■ EXERCISE GOAL
Because the listing below is to be kept intact, restate all of it word for word.

■ DATA
● ● ● ● ●
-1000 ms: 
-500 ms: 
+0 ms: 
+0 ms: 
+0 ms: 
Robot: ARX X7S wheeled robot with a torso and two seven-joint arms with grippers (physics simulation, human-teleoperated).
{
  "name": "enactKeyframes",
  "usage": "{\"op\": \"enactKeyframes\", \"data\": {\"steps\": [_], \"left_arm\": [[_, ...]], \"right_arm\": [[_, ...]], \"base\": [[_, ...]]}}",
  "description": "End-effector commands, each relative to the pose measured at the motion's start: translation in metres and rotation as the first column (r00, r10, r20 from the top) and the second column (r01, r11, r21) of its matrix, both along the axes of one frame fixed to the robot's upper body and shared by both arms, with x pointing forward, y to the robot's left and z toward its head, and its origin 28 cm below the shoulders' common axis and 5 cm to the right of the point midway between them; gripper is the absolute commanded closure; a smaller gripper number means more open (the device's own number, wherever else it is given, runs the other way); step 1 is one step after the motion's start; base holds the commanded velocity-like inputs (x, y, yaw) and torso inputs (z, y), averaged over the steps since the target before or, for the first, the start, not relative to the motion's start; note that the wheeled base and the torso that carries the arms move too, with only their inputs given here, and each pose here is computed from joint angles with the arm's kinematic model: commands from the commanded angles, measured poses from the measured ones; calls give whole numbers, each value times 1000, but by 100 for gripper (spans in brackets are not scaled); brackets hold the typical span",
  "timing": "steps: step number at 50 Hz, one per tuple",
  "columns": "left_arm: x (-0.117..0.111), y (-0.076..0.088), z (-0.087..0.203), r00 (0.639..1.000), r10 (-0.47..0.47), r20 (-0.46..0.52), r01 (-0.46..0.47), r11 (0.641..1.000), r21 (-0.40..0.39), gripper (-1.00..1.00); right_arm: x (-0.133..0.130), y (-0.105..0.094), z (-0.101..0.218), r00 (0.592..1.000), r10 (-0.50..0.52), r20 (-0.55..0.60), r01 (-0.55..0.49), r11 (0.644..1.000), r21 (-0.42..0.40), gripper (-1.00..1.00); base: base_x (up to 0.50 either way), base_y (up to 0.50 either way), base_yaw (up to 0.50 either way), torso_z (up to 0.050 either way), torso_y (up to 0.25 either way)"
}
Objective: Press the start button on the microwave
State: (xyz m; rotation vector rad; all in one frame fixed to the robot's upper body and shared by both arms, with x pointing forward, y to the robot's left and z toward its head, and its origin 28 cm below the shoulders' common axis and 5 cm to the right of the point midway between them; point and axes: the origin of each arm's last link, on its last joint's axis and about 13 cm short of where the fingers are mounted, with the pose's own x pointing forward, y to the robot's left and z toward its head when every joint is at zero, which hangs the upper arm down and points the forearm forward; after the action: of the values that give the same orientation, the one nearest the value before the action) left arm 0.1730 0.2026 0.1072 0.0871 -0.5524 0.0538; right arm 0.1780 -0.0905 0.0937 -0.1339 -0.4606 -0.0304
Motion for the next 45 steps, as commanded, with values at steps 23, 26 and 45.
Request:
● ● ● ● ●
■ OUTPUT BELOW
-1000 ms: 
-500 ms: 
+0 ms: 
+0 ms: 
+0 ms: 
Robot: ARX X7S wheeled robot with a torso and two seven-joint arms with grippers (physics simulation, human-teleoperated).
{
  "name": "enactKeyframes",
  "usage": "{\"op\": \"enactKeyframes\", \"data\": {\"steps\": [_], \"left_arm\": [[_, ...]], \"right_arm\": [[_, ...]], \"base\": [[_, ...]]}}",
  "description": "End-effector commands, each relative to the pose measured at the motion's start: translation in metres and rotation as the first column (r00, r10, r20 from the top) and the second column (r01, r11, r21) of its matrix, both along the axes of one frame fixed to the robot's upper body and shared by both arms, with x pointing forward, y to the robot's left and z toward its head, and its origin 28 cm below the shoulders' common axis and 5 cm to the right of the point midway between them; gripper is the absolute commanded closure; a smaller gripper number means more open (the device's own number, wherever else it is given, runs the other way); step 1 is one step after the motion's start; base holds the commanded velocity-like inputs (x, y, yaw) and torso inputs (z, y), averaged over the steps since the target before or, for the first, the start, not relative to the motion's start; note that the wheeled base and the torso that carries the arms move too, with only their inputs given here, and each pose here is computed from joint angles with the arm's kinematic model: commands from the commanded angles, measured poses from the measured ones; calls give whole numbers, each value times 1000, but by 100 for gripper (spans in brackets are not scaled); brackets hold the typical span",
  "timing": "steps: step number at 50 Hz, one per tuple",
  "columns": "left_arm: x (-0.117..0.111), y (-0.076..0.088), z (-0.087..0.203), r00 (0.639..1.000), r10 (-0.47..0.47), r20 (-0.46..0.52), r01 (-0.46..0.47), r11 (0.641..1.000), r21 (-0.40..0.39), gripper (-1.00..1.00); right_arm: x (-0.133..0.130), y (-0.105..0.094), z (-0.101..0.218), r00 (0.592..1.000), r10 (-0.50..0.52), r20 (-0.55..0.60), r01 (-0.55..0.49), r11 (0.644..1.000), r21 (-0.42..0.40), gripper (-1.00..1.00); base: base_x (up to 0.50 either way), base_y (up to 0.50 either way), base_yaw (up to 0.50 either way), torso_z (up to 0.050 either way), torso_y (up to 0.25 either way)"
}
Objective: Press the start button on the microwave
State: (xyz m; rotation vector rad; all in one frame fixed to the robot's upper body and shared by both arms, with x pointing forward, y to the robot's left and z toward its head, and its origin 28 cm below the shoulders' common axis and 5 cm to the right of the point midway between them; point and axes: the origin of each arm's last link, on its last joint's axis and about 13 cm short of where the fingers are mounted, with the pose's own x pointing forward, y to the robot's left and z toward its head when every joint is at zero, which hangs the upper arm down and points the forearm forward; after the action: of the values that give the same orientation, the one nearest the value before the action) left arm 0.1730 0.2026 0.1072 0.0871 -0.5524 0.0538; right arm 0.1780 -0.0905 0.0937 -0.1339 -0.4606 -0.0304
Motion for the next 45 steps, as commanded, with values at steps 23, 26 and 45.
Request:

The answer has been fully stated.